For infrastructure startups looking to achieve best-in-class growth, they must also have an account plan focused on larger enterprises. Today Account-based Marketing, or ABM for short, is popular to describe targeting the accounts you perceive as likely customers of your product, and establishing a strategy to secure them.
Infrastructure startups might know that their technology is particularly suitable to the insurance industry, or retail, or to companies that are moving to the cloud, or companies that have too much unstructured data, or something else. Pick a way to narrow your market to a specific customer segment, and then make sure you win that segment.
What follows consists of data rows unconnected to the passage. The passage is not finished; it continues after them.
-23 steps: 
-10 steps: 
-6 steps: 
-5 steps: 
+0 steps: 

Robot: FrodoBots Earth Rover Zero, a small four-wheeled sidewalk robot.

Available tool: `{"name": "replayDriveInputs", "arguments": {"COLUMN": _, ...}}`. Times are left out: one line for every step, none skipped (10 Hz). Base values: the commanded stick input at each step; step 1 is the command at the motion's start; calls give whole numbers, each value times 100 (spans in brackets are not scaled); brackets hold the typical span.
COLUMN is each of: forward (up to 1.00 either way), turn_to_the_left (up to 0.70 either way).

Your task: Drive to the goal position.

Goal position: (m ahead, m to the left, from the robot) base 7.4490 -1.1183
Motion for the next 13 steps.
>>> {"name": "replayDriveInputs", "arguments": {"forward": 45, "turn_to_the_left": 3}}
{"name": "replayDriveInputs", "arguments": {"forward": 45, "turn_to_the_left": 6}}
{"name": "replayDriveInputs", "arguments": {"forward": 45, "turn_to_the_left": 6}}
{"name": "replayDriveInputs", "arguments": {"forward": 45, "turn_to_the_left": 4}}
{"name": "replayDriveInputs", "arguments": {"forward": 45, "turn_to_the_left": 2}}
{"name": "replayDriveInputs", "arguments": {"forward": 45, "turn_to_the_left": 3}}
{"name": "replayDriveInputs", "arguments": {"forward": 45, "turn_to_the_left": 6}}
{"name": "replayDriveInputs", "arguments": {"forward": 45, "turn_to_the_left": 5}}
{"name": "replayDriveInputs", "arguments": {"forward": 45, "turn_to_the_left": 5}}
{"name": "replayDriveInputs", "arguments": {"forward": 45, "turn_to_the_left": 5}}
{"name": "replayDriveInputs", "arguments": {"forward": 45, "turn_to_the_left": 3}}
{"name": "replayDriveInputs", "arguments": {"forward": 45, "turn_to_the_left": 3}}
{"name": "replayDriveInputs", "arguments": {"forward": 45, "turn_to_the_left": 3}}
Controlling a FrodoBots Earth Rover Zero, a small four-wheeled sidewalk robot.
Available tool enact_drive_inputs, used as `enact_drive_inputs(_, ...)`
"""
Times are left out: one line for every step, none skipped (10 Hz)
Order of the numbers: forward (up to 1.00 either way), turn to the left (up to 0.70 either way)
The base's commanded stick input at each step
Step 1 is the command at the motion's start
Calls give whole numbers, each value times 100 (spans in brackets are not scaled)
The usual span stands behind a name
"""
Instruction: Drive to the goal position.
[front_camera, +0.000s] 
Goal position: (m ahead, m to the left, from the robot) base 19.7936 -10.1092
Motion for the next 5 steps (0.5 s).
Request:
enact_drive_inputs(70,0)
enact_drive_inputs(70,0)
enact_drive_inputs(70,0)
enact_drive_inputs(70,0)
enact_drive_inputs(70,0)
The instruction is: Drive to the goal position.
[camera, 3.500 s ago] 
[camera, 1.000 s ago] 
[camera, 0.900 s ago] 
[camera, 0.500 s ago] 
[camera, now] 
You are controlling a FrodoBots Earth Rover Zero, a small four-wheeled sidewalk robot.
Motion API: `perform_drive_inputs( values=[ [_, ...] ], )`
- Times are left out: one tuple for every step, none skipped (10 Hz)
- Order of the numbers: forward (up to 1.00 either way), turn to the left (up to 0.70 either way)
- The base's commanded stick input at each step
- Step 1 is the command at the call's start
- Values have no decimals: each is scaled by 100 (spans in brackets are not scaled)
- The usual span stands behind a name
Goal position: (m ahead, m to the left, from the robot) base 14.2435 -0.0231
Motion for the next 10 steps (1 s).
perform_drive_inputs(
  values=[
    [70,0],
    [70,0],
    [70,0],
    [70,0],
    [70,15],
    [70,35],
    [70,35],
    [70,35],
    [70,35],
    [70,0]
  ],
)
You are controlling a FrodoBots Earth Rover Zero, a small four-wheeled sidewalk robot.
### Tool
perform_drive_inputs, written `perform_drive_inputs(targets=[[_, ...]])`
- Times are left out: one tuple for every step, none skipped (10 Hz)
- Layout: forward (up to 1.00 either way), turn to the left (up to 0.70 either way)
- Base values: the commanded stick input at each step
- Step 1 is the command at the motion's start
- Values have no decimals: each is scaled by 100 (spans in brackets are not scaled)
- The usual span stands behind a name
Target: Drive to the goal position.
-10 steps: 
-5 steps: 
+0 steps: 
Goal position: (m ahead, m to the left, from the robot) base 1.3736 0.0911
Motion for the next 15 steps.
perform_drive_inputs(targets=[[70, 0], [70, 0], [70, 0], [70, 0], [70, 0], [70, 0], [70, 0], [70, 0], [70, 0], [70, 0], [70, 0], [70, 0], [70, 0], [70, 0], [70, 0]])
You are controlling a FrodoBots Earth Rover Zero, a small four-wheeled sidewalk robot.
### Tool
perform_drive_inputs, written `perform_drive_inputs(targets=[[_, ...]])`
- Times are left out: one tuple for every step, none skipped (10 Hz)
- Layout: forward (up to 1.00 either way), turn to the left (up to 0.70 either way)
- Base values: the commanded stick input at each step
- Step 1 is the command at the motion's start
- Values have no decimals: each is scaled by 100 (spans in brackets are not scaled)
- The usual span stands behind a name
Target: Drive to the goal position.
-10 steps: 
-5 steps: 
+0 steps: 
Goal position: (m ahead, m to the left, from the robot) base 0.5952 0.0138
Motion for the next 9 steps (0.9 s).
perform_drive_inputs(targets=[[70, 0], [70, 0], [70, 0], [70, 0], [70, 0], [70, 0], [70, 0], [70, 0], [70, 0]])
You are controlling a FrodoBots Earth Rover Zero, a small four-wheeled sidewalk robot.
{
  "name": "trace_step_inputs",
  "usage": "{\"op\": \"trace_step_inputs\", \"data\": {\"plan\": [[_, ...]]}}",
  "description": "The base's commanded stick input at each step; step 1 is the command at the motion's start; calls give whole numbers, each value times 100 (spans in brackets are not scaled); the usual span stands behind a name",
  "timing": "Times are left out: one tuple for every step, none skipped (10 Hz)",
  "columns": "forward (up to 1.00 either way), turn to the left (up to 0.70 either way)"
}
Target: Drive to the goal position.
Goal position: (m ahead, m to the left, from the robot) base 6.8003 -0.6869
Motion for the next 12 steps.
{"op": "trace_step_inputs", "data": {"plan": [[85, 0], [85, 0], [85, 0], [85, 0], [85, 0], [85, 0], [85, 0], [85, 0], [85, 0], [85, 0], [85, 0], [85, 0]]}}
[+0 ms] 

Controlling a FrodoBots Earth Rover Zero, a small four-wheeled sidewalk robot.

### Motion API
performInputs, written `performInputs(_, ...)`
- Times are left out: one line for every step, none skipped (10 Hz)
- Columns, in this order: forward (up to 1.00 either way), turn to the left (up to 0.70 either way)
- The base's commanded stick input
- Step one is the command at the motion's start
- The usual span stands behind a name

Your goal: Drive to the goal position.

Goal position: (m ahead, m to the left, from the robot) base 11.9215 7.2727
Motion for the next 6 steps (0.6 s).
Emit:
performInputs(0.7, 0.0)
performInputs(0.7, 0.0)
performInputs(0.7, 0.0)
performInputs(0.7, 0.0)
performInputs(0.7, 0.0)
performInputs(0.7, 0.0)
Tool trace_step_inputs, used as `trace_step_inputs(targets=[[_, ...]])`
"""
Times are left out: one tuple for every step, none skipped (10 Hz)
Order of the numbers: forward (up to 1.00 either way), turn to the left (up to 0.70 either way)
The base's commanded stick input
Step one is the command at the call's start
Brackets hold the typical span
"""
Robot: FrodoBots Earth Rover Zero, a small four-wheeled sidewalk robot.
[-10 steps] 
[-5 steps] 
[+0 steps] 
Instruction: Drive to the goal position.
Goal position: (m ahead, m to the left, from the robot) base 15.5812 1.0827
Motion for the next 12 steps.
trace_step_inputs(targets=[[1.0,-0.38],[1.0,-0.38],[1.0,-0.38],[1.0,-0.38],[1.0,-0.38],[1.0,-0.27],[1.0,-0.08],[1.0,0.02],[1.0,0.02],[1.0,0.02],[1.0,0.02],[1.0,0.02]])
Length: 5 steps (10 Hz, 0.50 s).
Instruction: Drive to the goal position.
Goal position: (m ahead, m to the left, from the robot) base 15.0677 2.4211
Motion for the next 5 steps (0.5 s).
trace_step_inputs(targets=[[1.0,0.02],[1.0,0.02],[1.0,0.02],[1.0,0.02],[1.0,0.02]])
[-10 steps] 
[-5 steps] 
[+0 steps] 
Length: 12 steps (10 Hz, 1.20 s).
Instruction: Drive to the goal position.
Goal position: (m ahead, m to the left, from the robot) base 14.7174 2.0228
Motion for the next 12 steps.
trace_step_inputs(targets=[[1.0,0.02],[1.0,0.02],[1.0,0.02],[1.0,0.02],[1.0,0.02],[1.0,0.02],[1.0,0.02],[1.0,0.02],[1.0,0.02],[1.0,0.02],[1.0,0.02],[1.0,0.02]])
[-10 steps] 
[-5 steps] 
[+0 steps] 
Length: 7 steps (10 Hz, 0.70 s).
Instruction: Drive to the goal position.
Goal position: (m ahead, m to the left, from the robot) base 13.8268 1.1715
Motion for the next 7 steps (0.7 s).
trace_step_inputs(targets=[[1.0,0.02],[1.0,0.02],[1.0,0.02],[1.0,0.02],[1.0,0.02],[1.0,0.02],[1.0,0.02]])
An account-centric approach puts infrastructure startups on the path to securing the enterprise deals needed to reach billions in revenue.
The road ahead
A primary drivers for all of the new software and cloud infrastructure is the ongoing push to deploy new applications. In a report on “The New Stack’ from this summer, Morgan Stanley analysts write,
In the digital era, businesses now rely on a staggering number of critical applications to support their operations, so the need for rapid, flexible software development is directly connected to business success
With future trends such as the low code/no code movement, the audience base for enabling application acceleration will only grow.
For companies looking to provide the software and tools to power this next wave of builders, the go-to-market approaches are becoming increasingly clear, requiring an artful blend of bottoms up and top down.